Sunday, 26 February 2012

Film Review | Timecrimes [Los Cronocrímenes] (2007)

One of my all-time favourite Treehouse Of Horror Halloween specials on The Simpsons comes unsurprisingly from the series' golden era . It's the one where Homer fixes a toaster, only to accidentally create a time machine. The one thing Homer manages to remember as he travels back and forth from a prehistoric past is that even the smallest change can drastically alter history. After squashing one insect, he returns to the present to find Ned Flanders as the planet's evil overlord. The remainder of the story sees Homer return to the past again and again to try and put things right. He doesn't manage it, which is okay for Homer as the Halloween specials are non-canonical, but is an important lesson for any would-be time travelers. Obviously the protagonist of Timecrimes hasn't seen that episode.

Timecrimes follows the life of Héctor (Karra Elejalde) one evening as he and his wife (Candela Fernández) move into a new house remotely located in the Spanish countryside. Héctor spies something moving, and then a young woman undressing, in the nearby woodland. After his investigations lead to him being stabbed in the arm and pursued by a man with a heavily bandaged face, Héctor stumbles into a research lab looking for assistance. And that's when things get really strange, as Héctor soon finds he has time-travelled around an hour and a half into the past.

Stylistically, Timecrimes has a feel very similar to that of another recent time travel film, Shane Carruth's Primer. The world the characters inhabit is pretty everyday, and the slightly washed out, sepia tinted palette director (and writer) Nacho Vigalondo opts for gives the whole thing a darkly authentic feel. The time travel technology, much like that in Primer, has an amateurish charm, which coupled with its apparent unpredictability helps to drive the plot and lend credibility to some of the twists and turns it takes.

The cast is small but solid, with Elejalde leading things with a performance that impresses more and more as the film progresses. The evolution of his manner and temperament, particularly in the film's final act, make Héctor a compellingly flawed protagonist throughout.

The plot just about manages to hang together. The whole thing is presented in a linear fashion, which helps us as the viewer keep track of things as they get more and more complex. The first act is potentially the strongest, as we are thrown into a mystery thriller which piles on the tension and unanswered questions minute by minute. It is in the film's second act where things dip in interest and quality. The answers given to questions posed in the opening act are either predictable or don't feel believable enough - some of the decisions Héctor makes, and his comprehension of the situation as a whole in this part of the film, seem downright idiotic. There are a couple of good twists thrown in, and a sequence where Héctor returns to his new house in the dark is pleasingly tense, but the action feels plodding and unremarkable which leads to things getting a little tedious at times as things head towards the final act.
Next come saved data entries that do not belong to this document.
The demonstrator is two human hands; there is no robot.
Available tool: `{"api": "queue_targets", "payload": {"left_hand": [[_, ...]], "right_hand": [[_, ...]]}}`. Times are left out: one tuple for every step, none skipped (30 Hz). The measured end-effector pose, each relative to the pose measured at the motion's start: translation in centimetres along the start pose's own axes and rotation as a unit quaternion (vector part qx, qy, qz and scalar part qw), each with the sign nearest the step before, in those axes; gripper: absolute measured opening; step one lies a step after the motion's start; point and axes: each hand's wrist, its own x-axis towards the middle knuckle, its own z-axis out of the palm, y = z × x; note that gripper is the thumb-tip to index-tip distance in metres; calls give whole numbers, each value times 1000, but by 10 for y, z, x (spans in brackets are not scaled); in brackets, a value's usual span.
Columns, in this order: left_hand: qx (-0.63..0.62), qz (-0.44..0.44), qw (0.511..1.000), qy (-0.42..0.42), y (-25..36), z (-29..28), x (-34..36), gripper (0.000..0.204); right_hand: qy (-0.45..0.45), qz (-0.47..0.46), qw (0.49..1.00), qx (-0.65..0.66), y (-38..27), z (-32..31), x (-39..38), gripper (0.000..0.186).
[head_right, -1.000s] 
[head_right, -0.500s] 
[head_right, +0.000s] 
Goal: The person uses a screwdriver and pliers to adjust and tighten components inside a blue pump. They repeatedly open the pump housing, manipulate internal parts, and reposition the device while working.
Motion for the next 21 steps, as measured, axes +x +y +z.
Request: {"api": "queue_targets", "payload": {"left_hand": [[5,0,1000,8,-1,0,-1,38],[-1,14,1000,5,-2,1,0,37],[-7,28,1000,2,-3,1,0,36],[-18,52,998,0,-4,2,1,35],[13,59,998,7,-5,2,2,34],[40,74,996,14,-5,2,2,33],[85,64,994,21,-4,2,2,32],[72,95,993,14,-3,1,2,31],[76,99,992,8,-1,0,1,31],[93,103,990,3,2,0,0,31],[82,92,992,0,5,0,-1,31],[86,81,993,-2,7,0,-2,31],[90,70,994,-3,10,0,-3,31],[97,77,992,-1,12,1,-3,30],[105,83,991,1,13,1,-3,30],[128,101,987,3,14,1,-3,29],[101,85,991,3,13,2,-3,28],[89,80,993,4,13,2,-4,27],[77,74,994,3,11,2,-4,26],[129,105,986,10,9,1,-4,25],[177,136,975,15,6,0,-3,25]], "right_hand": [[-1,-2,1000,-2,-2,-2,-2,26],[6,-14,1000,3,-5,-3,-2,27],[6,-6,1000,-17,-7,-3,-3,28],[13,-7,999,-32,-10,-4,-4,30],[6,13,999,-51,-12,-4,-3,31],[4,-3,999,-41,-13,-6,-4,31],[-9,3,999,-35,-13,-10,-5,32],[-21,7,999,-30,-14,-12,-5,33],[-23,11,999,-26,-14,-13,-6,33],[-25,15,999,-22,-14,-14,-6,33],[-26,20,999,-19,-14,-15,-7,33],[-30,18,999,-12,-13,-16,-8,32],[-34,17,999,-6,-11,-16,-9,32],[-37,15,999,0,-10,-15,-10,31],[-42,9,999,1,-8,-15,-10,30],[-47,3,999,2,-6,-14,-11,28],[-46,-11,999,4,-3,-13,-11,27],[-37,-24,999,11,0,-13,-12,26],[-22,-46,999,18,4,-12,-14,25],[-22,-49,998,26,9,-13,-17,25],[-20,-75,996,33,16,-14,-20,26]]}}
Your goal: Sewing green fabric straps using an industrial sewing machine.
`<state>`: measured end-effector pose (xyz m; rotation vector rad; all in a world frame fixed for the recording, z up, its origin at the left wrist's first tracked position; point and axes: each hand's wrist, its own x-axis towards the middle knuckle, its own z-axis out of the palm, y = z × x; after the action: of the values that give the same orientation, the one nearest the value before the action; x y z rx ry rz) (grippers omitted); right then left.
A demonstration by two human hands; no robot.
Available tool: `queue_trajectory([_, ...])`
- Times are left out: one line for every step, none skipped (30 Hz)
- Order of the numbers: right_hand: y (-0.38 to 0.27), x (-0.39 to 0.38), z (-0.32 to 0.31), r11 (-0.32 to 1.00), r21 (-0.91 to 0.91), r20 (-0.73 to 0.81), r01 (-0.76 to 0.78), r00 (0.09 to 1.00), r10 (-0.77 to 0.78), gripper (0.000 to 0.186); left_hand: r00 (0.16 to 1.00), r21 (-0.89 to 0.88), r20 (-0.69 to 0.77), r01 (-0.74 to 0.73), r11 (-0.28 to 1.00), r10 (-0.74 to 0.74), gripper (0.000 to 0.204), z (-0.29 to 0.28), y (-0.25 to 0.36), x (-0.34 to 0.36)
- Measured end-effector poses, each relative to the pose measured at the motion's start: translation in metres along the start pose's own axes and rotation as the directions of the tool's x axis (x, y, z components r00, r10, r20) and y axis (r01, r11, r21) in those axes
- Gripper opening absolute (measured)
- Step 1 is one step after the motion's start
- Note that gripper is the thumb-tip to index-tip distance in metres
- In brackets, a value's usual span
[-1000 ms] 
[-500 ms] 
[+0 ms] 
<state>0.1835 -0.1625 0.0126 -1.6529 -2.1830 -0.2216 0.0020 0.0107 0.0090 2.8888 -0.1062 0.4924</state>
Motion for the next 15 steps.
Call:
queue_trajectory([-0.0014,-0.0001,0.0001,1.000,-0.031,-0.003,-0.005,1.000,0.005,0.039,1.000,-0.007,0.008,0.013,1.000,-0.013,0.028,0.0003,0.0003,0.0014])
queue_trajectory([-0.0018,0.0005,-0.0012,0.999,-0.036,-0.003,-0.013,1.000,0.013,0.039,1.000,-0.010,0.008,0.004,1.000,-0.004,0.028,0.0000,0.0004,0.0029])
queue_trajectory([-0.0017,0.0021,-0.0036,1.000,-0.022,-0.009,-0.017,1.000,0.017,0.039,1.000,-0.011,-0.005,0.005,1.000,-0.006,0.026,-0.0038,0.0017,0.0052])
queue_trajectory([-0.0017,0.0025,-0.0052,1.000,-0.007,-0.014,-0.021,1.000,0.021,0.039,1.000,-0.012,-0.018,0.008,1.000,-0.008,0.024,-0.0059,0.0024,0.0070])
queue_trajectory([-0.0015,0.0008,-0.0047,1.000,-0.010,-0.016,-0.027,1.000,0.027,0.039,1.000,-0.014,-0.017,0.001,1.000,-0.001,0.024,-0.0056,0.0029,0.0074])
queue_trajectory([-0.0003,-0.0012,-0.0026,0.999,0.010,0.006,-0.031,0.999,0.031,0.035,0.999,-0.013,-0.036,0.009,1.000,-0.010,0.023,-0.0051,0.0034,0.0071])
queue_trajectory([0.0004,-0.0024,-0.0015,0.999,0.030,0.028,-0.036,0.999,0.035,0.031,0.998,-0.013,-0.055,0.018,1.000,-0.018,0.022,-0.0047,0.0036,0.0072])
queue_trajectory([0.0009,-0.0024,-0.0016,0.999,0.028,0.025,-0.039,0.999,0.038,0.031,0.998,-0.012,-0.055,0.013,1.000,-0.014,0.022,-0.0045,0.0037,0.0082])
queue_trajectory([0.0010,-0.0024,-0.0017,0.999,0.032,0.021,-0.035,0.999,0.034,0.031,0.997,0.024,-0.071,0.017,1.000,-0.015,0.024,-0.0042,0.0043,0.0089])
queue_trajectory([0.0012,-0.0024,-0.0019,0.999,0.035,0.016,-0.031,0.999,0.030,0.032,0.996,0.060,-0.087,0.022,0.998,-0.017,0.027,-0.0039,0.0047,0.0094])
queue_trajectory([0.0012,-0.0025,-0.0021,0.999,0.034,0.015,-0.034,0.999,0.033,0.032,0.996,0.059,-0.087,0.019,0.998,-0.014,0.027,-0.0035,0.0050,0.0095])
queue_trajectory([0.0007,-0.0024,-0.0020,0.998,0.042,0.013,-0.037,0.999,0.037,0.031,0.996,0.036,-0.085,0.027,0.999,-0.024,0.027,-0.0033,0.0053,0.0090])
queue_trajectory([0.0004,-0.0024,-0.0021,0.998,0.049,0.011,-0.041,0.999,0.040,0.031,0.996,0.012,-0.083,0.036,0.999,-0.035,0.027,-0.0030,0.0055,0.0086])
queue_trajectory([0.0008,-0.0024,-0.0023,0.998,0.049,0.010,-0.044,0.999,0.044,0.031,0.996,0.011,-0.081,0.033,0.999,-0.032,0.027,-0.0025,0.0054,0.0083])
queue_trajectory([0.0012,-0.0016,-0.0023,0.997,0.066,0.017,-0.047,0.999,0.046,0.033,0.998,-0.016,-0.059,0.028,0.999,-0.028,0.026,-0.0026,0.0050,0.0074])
Thankfully, the finale provides the same thrills as the first act, whilst throwing in a few more unexpected twists. By the time the credits roll, the unsatisfying nature of the middle segment can be (mostly) forgiven.

In the end, Timecrimes is a well made and original film. Whilst comparisons have already been made to Primer, the influence of films such as Memento can also be seen, and whilst it never reaches the heights of either of these two, Timecrimes is certainly a worthwhile watch in its own right. Without the less impressive second act, this would have been a truly excellent film; as it is, it's flawed but still very good. Apparently, an English language remake directed by David Cronenberg is currently in the works - on the strength of the original, I'm looking forward to it already.